El verano pide sopas frías: tres recetas de cocina cannábica para el calor
El verano se aproxima; en España el hábito de consumir gazpacho y/o salmorejo es parte de la identidad gastronómica. La sabiduría popular elaboró y desarrolló las innumerables variantes de estas sabias y saludables recetas durante siglos.

Por lo tanto, no seré yo, argentina, hija y nieta de andaluces, quien tenga la osadía de sugerir en esta columna cómo se preparan estas maravillosas sopas. Pero sí me tomé la libertad de adaptarlos a la culinaria cannábica: comencé siguiendo la receta tradicional, la de la abuela, utilizando como vehículo para el THC el aceite que compone la lista de ingredientes.

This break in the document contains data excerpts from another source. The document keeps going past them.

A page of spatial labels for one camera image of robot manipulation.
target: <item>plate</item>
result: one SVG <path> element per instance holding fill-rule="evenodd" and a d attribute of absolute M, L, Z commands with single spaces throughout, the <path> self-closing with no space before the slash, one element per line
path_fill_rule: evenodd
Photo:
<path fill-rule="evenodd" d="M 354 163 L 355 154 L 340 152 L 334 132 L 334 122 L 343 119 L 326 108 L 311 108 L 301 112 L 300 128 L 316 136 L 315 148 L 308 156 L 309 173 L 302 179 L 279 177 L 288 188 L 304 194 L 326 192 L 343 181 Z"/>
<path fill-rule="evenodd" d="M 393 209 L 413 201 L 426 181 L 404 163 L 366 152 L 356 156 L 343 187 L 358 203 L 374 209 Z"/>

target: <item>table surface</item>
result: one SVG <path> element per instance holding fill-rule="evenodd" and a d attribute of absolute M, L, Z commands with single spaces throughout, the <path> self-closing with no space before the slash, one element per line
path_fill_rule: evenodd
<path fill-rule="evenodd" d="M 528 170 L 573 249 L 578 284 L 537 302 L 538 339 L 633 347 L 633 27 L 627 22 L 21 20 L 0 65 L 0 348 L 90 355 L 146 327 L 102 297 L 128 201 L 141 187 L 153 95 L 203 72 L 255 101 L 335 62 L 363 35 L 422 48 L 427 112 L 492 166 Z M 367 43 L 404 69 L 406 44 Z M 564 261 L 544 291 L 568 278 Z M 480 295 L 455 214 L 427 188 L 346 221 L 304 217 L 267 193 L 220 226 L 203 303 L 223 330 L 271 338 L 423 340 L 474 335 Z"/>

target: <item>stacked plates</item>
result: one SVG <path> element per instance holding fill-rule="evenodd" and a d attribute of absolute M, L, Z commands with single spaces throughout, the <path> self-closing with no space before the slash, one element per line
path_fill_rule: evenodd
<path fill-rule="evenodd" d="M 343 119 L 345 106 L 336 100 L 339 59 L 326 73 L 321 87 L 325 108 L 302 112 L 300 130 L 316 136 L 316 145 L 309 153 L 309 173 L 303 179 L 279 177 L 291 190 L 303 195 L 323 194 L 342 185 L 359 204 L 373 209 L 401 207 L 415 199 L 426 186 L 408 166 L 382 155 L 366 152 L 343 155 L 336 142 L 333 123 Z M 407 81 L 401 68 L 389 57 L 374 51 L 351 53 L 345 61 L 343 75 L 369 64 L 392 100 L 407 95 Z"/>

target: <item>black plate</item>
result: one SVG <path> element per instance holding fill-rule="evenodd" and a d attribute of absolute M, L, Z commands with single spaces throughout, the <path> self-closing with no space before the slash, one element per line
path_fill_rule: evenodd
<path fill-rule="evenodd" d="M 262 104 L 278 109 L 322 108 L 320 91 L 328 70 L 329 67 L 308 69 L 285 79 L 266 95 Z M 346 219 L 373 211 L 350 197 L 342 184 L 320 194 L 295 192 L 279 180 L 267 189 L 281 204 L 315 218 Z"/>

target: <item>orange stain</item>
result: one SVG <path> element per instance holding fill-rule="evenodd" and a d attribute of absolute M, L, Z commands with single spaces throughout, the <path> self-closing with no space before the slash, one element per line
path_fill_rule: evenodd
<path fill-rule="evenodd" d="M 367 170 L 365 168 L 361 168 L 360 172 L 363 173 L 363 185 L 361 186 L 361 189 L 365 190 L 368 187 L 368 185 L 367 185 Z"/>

Como ya fue dicho, para que nuestro organismo pueda asimilar el THC por la vía digestiva es necesario trasladar este principio activo a una molécula de grasa, animal o vegetal. En el caso del aceite hay que calentarlo a baño maría, junto a la María —valga la redundancia—, revolviéndolo lentamente para facilitar el traspaso.
Un criterio que la cocinera o el cocinero debe emplear para obtener resultados interesantes —la dosis adecuada, sin peligro de que la cantidad de THC sea mayor o menor que la requerida— es el de un porro por persona. Si el cannabis del que se dispone es de una calidad excepcional, de aquellos con los que un solo porro puede colocar a varias personas, entonces la dosis a utilizar para preparar las recetas debe ser menor. El buen tino también es un ingrediente que se debe incorporar a la cocina.
Volviendo a los gazpachos y salmorejos: como decía anteriormente, al principio utilicé el aceite al que ya había incorporado el THC. Cuando aparecieron en el mercado los gazpachos en cajas de cartón o en botellas de vidrio, simplemente les agregué Leche Mariana (ver número 47), lo que les otorga un toque de sabor diferente y facilita la preparación.
Las sopas frías son ideales para el verano; resultan un plato delicioso y refrescante para estos tiempos de calor. No solo forman parte de la culinaria ibérica: el borsch en Rusia y la vichyssoise en Francia son otras expresiones de estos alimentos nutritivos y refrescantes.

Borsch
Durante el verano y especialmente para las cenas, las sopas frías son una opción refrescante y saludable. Una preparación rápida y sencilla es la sopa crema borsch, una bebida a base de remolacha que nos proporciona un genuino sabor.
Ingredientes
2 litros de agua
½ vaso de zumo de limón
2 cucharaditas de azúcar
1 kilo de remolachas
2 cucharadas soperas de harina de trigo
1 cucharada de aceite de oliva
1 tableta de caldo de legumbres
1 cebolla picada
1 hoja de laurel, sal y pimienta
1 yogur natural o 1 vaso de crema de leche
1 vaso de Leche Mariana
Preparación:
Cocinar las remolachas con la cáscara y un pedazo del tallo —después de haberlas lavado y cepillado— en agua con sal, laurel y cebolla. Una vez cocidas, pelarlas y exprimirlas o pasarlas por un colador o procesador de alimentos hasta obtener la consistencia de una crema o puré. Disolver la tableta de legumbres en el agua en la que se cocinaron las remolachas. Por separado, disolver las dos cucharadas de harina en agua fría; agregar la cucharada de aceite de oliva, el azúcar, el zumo de limón y el caldo de legumbres, revolviendo siempre para que los ingredientes se mezclen de forma homogénea.
Colocarla en la nevera por lo menos una hora. En el momento de servir, agregar la Leche Mariana y el vaso de yogur o crema de leche.
Vichyssoise
Ingredientes:
4 puerros grandes
1 kg de patatas
1 cebolla
1 vaso de leche
1 vaso de caldo de legumbres
1 vaso de Leche Mariana
80 gr de mantequilla, perejil, sal y pimienta
Preparación:
Limpiar los puerros, retirando las raíces y los tallos verdes, y cortarlos en trozos pequeños (solo se usa la parte blanca). Pelar las patatas y trocearlas. Hacer lo mismo con la cebolla, picándola finamente.
Derretir la mantequilla en una cazuela al fuego; dorar la cebolla picada y, cuando esté blanda, agregar los puerros. Continuar con el rehogado unos minutos y agregar las patatas.
Cuando las patatas se hayan rehogado, agregar el caldo de legumbres y dejar cocinar diez minutos. Sazonar con sal y pimienta y retirar del calor. Agregar el vaso de leche y pasar por la batidora o procesadora para que no queden grumos. Por último, incorporar la Leche Mariana, mezclar bien y llevar a la nevera durante dos horas. Servir con el perejil picado espolvoreado por encima.
Se guarda en la nevera como mínimo 4 horas.